According to Regulation (EC) No 1907/2006, Annex IX, 8.4., column 2, testing for genetic toxicity in vivo is not indicated as the test substance did not demonstrate any genotoxic activity in bacteria or mammalian cells in vitro.

Justification for selection of genetic toxicity endpoint
No study was selected, since all available in vitro genetic toxicity studies were negative.

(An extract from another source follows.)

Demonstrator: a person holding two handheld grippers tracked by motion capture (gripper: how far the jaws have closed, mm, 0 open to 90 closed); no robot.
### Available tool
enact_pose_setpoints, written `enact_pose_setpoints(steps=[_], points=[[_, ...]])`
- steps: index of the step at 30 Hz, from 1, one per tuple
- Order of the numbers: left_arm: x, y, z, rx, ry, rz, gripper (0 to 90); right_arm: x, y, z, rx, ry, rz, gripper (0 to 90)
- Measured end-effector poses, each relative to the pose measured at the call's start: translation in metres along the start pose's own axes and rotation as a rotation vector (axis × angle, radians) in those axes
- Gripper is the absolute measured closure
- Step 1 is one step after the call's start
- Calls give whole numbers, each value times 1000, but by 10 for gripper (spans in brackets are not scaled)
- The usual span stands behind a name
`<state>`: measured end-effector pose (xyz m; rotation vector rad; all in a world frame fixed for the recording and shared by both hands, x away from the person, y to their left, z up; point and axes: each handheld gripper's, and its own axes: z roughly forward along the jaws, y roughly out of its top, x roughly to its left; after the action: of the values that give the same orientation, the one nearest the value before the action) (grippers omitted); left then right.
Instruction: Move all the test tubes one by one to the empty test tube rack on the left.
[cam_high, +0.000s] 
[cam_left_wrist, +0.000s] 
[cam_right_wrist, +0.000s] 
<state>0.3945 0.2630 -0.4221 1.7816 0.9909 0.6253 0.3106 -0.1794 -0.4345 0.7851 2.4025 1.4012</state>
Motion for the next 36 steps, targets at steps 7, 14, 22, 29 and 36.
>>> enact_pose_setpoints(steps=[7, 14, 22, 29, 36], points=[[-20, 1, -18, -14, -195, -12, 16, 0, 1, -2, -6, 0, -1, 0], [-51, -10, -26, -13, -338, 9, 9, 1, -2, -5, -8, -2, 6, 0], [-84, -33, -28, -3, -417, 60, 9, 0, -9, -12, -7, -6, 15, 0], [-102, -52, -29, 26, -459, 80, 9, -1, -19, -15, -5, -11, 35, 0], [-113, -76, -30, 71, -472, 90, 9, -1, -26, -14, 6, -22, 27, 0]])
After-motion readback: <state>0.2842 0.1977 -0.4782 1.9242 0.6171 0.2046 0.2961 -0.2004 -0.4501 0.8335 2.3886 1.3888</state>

Short description of key information:
In vitro:
Gene mutation in bacteria (Reverse Mutation Test, OECD 471): negative
Cytogenicity in mammalian cells (Chromosomal Aberration, OECD 473): negative
Gene mutation in mammalian cells (Mouse Lymphoma Assay, OECD 476): negative

In vivo:
Data waiving - No in vivo testing required as none of the in vitro tests were positive for genetic toxicity.

Endpoint Conclusion: No adverse effect observed (negative)

Justification for classification or non-classification

The available data on genetic toxicity of the test substance do not meet the criteria for classification according to Regulation (EC) 1272/2008 or Directive 67/548/EEC, and are therefore conclusive but not sufficient for classification.